But, in the chaos and anger that will follow the fall, there will be no embrace. The sudden anti-Trujillo policy of the United States and the dramatic condemnation of the Dominican Republic by the Organization of American States (OAS) at San Jose have come too late to avert what State Department planners fear most: an anti-American, Castro-leaning successor to Trujillo. For thirty years, the United States has bolstered the brutal tyranny of El Benefactor. Now that his enemies have him on the run, the United States has jumped to their side. For the final push, this new aid may be accepted and used; but the United States will receive in return only a few cold stares, a polite nod, contempt, smoldering bitterness.

However, there are degrees of bitterness and contempt, and the exact character of the post-Trujillo regime will depend on the forces used to overthrow the Generalissimo. Some signs indicate that the new regime may not be as bitter or as loud as the Castro regime, though there is no doubt that it will be revolutionary. The sixty-nine-year-old Trujillo, who has changed the map of the country by renaming mountains, lakes, cities and streets in his honor, is too egotistical to relinquish power voluntarily. And, in the atmosphere of the Trujillo era, elections would serve only as a device to perpetuate his power. They would be meaningless without educating the people for democracy, without freeing the channels of the press and radio, without calming the fear that suffocates those who oppose him. Since no one trusts Trujillo to accept these conditions, no one believes that a new regime could succeed the tyrant by orderly process. Either an invasion or a rebellion will bring the era of Trujillo to a close, and this despite the fact that both have been tried and both have failed in the past.

IN JUNE, 1959, a band of 200 Dominican exiles and sympathizers, trained as guerrillas in Cuba and fired by the example of Fidel Castro, invaded the Dominican Republic. All were quickly wiped out. The docile capital of Ciudad Trujillo remained docile as the army and the peasants on the coast picked off the invaders one by one. Trujillo merely had to promise a bounty for each body to crush the invasion.

I discussed the futile attempt recently with an exile in San Juan, Puerto Rico. A nervously loud twenty-six-year-old, he had been trained in Cuba and assigned to join the second wave of invaders. But the second wave, informed of the destruction of the first, never left Cuba.

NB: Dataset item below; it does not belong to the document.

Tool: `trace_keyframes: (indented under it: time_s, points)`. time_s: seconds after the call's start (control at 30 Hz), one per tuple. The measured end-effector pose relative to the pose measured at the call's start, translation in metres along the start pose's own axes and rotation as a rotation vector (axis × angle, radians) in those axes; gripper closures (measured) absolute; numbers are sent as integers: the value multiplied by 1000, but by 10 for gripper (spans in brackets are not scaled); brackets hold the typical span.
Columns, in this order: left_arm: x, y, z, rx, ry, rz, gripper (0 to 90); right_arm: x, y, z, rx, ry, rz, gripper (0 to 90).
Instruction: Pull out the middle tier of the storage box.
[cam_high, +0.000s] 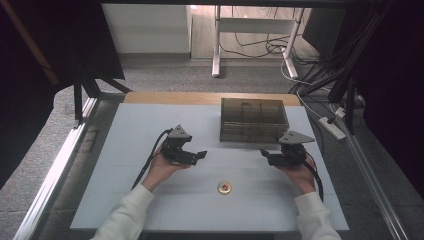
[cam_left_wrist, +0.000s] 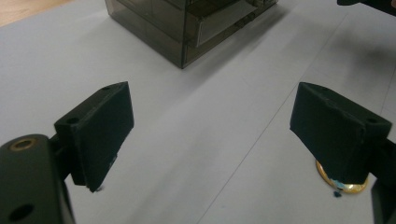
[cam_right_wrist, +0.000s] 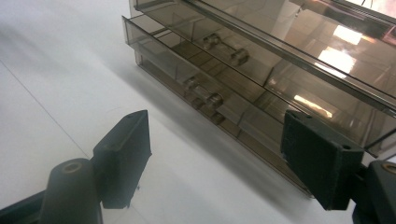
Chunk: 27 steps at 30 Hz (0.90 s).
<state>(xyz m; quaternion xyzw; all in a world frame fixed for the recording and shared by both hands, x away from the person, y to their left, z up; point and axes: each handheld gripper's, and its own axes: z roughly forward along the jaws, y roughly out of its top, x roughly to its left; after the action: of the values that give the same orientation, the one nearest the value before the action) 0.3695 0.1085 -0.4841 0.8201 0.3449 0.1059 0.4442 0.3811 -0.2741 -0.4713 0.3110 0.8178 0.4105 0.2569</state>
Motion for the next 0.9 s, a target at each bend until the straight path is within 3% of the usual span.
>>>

Undaunted, the exile still saw Castro’s way as the only way to overthrow Trujillo.

He admitted two major obstacles: few guns, little unity. One source of armaments dried up last year when the Castro government reversed its policy of encouraging invasions of unfriendly neighbors. And the exiles, scattered in Caracas, Havana, San Juan, Miami and New York, have splintered into countless talkative political organizations. “I could spend all afternoon just listing the names of Dominican groups in exile,” said the young exile.

But more than guns and unity will be needed for a successful invasion. When the exiles sailed into the Dominican Republic, no one in Ciudad Trujillo rose to join them. Perhaps if a small band infiltrated and organized in the mountains, it might slowly attract support and fervor as Castro did in the Sierra Maestra. But a direct assault on the coast would have little chance of success unless the underground rose at the same time.

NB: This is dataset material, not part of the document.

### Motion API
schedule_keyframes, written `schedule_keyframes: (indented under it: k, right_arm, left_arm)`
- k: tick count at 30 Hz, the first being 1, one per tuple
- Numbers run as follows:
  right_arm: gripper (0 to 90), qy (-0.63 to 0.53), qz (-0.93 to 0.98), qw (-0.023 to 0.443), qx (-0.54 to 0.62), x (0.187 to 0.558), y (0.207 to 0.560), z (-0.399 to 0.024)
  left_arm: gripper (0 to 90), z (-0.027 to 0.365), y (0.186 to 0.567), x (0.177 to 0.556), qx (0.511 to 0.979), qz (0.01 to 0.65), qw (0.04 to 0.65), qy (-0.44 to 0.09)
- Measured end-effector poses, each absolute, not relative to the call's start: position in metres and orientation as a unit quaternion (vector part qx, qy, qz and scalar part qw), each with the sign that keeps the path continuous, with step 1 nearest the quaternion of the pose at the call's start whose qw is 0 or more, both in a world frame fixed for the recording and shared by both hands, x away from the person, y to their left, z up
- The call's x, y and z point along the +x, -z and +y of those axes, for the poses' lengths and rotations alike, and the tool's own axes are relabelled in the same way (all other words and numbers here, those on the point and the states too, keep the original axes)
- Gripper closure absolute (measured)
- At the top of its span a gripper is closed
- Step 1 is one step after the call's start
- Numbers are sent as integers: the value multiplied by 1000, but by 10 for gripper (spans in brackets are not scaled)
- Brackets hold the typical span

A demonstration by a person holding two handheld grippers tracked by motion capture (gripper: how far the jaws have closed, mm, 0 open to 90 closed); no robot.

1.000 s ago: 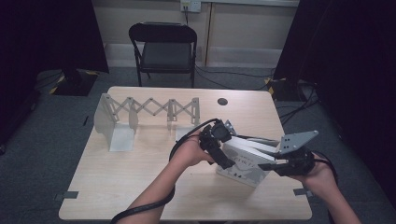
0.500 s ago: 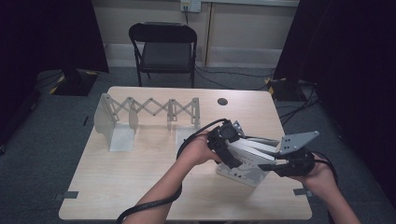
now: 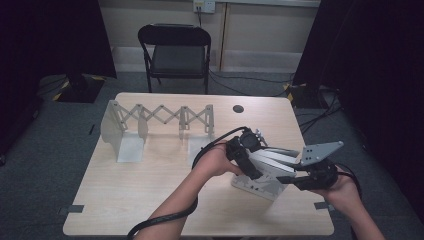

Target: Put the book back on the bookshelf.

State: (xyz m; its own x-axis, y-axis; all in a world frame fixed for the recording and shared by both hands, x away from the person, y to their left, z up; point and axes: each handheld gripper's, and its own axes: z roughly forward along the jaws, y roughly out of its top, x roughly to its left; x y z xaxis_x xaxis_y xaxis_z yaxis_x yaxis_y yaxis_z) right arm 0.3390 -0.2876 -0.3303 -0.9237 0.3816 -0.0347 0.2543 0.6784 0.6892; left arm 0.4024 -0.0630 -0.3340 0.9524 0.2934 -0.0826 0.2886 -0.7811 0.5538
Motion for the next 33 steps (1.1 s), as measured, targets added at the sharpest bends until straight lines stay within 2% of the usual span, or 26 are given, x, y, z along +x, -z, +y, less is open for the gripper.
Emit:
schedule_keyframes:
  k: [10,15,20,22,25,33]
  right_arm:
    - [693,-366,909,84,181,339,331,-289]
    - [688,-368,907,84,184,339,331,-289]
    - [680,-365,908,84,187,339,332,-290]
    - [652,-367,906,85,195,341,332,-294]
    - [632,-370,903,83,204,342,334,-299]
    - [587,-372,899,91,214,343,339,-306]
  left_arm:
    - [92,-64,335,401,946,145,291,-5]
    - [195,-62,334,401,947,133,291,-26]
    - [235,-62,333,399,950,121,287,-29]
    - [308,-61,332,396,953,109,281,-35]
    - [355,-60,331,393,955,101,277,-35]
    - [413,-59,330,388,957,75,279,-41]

THE underground may be the key to the riddle of the Dominican Republic’s future. It evidently counts middle-class businessmen, industrialists, professionals and intellectuals as its core. Close relatives of government officials and army officers are included. Last January, the underground was three days away from its scheduled assassination of Trujillo when the secret police began the arrests that ended the rebellion.

The government said it arrested 220 plotters, but other sources claim thousands were jailed. Whatever the number, it is believed that two-thirds of the movement escaped detection. “And they are better organized now than they ever have been,” a close observer of Dominican political activity reported to me in Ciudad Trujillo.

Events since January have tended to solidify the ranks of the underground.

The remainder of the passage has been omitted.